◆ Work order
In the listing that follows, locate the line containing "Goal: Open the" and the line containing "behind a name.". Retype exactly those two lines and every line between them, and nothing more.

==== Raw data ====

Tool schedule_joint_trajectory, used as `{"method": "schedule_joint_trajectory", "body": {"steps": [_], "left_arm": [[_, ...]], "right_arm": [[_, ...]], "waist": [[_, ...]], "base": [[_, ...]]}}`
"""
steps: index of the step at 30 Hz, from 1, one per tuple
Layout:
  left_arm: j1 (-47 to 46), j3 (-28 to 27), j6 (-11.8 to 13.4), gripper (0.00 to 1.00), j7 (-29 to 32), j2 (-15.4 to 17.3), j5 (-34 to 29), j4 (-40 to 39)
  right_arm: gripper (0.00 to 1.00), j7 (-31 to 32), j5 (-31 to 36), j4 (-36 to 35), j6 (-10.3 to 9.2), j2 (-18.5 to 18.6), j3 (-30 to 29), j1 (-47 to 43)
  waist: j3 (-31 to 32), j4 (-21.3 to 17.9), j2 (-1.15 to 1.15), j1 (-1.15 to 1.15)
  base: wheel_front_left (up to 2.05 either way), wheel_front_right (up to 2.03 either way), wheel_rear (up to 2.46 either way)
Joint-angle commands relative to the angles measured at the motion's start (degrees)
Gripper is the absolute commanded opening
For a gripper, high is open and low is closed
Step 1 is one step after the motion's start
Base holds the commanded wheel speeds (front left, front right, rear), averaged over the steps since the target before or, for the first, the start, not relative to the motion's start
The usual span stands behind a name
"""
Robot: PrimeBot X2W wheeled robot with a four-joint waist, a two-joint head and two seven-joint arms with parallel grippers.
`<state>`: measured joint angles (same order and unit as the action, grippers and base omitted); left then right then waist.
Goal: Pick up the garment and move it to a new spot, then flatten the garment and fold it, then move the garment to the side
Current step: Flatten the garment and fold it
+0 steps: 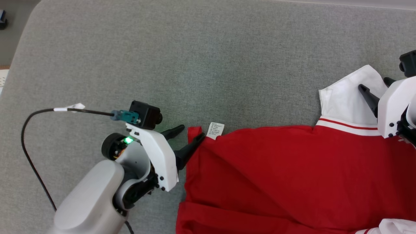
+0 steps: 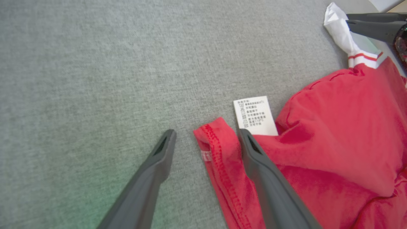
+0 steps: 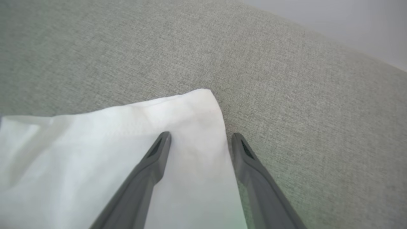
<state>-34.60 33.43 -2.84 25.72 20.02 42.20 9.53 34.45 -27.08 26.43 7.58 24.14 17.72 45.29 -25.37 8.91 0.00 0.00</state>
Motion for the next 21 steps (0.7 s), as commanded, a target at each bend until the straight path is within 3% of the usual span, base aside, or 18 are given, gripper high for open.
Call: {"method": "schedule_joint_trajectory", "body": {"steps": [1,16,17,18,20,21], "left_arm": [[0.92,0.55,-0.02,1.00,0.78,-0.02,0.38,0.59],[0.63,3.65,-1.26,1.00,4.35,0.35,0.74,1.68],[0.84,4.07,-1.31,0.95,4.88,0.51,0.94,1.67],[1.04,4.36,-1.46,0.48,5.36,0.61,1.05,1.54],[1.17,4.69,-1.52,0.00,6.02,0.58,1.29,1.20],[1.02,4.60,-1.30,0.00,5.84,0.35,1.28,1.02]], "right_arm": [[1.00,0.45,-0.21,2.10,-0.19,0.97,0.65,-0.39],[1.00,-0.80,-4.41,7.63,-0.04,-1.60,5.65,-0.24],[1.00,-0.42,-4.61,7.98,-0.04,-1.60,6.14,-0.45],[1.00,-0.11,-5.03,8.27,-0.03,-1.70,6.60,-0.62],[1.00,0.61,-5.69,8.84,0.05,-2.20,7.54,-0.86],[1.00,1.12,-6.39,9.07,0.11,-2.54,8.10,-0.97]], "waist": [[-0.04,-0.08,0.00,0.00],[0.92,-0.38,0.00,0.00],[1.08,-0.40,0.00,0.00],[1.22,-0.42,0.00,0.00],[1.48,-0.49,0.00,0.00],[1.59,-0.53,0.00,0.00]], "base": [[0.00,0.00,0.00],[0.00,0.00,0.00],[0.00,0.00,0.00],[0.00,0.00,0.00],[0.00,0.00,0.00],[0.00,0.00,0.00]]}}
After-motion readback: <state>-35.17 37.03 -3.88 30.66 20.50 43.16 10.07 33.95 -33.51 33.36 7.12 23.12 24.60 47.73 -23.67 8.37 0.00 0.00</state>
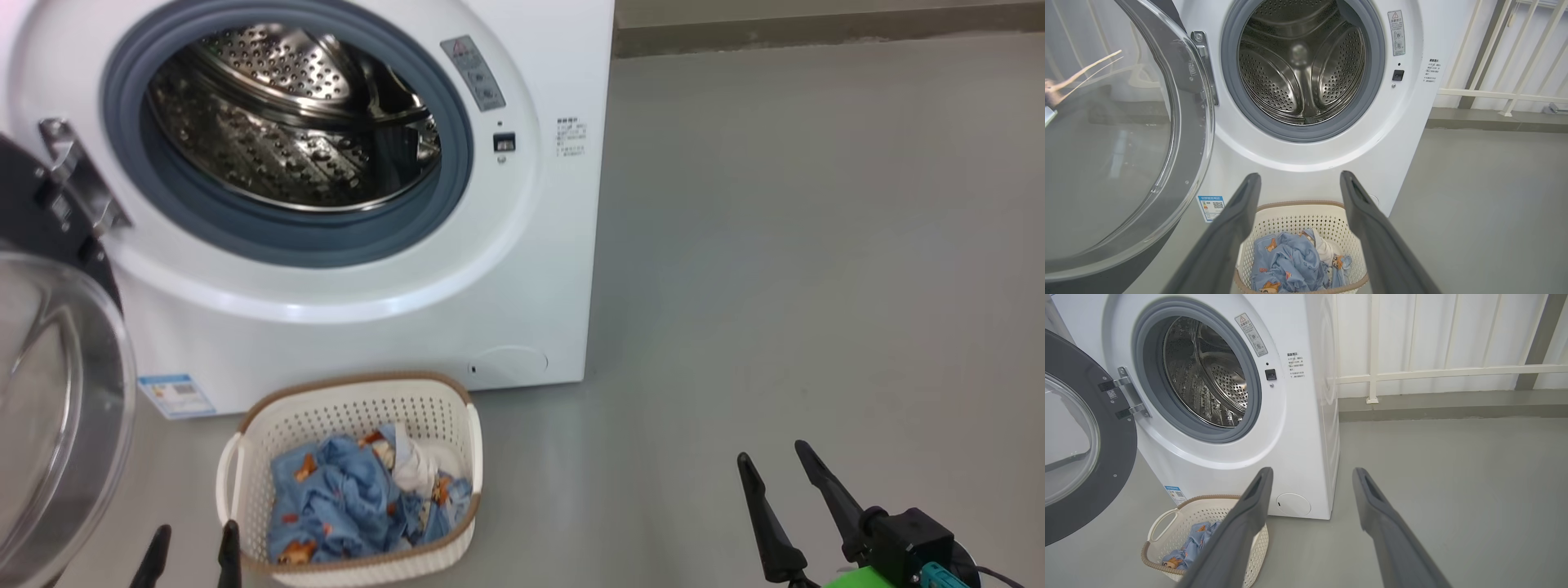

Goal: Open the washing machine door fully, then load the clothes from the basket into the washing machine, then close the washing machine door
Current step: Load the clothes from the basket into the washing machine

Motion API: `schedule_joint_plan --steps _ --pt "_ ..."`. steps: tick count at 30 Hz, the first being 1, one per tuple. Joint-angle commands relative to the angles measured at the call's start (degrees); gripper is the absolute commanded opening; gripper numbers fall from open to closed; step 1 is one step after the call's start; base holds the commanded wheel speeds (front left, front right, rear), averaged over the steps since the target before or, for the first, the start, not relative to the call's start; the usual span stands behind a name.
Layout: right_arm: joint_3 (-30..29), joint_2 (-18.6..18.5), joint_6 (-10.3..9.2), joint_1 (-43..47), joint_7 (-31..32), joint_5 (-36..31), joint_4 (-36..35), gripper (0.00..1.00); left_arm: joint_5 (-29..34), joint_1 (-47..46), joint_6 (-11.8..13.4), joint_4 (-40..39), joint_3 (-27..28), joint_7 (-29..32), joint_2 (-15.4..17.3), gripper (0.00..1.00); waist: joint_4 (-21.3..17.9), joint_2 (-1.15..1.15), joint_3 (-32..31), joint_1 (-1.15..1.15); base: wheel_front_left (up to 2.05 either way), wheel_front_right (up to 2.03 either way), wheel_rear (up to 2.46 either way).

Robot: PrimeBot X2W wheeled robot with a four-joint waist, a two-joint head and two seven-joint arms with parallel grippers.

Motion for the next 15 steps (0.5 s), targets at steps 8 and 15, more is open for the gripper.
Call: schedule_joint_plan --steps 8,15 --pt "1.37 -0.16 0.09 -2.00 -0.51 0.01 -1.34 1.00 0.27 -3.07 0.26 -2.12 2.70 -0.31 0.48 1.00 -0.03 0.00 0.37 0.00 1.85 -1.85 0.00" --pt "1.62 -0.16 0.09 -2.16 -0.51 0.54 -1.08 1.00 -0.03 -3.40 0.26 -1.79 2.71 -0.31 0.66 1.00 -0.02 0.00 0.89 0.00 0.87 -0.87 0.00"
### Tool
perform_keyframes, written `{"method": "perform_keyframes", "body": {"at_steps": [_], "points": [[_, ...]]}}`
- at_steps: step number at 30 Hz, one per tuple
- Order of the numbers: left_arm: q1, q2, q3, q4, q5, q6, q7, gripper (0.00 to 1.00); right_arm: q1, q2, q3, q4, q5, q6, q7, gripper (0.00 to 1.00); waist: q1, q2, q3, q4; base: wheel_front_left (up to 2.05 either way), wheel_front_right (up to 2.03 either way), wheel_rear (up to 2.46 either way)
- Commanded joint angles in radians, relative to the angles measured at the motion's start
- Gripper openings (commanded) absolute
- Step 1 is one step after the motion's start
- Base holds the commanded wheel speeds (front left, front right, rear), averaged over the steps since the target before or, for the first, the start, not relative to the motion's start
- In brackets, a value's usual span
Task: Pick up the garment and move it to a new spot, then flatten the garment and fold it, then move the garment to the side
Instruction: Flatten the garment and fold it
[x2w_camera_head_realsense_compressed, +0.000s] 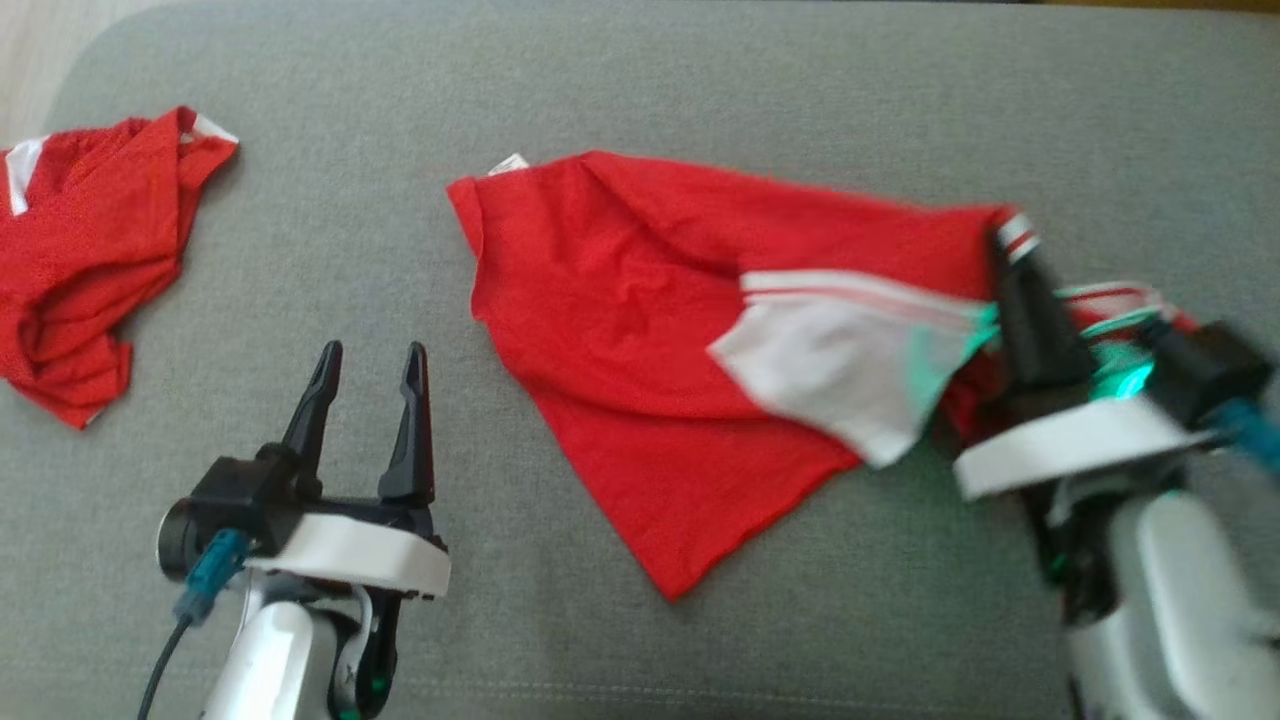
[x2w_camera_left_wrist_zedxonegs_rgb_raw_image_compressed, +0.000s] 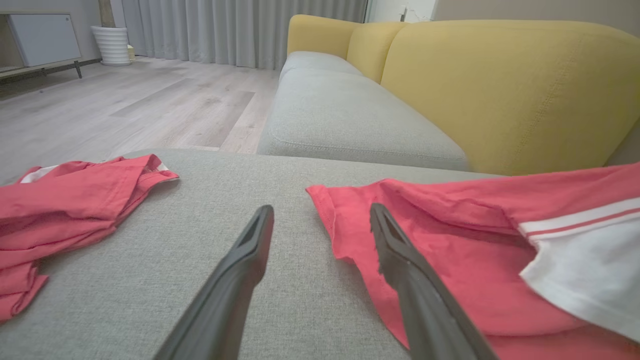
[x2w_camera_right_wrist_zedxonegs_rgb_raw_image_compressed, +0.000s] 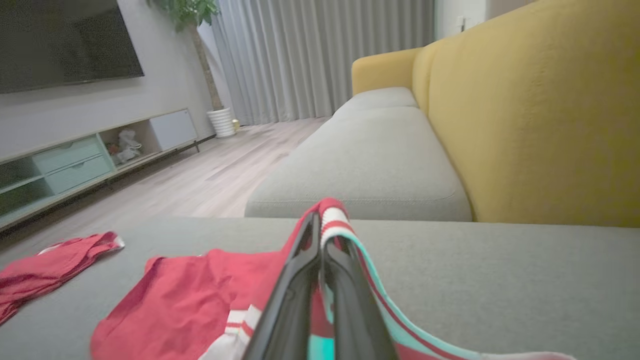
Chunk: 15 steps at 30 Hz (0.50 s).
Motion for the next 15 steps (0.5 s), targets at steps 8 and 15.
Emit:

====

◆ Response to this exercise
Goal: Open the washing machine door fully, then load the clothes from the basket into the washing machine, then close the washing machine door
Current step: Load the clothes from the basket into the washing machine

Motion API: `schedule_joint_plan --steps _ --pt "_ ..."`. steps: tick count at 30 Hz, the first being 1, one per tuple. Joint-angle commands relative to the angles measured at the call's start (degrees); gripper is the absolute commanded opening; gripper numbers fall from open to closed; step 1 is one step after the call's start; base holds the commanded wheel speeds (front left, front right, rear), averaged over the steps since the target before or, for the first, the start, not relative to the call's start; the usual span stands behind a name.

The requested output has been produced.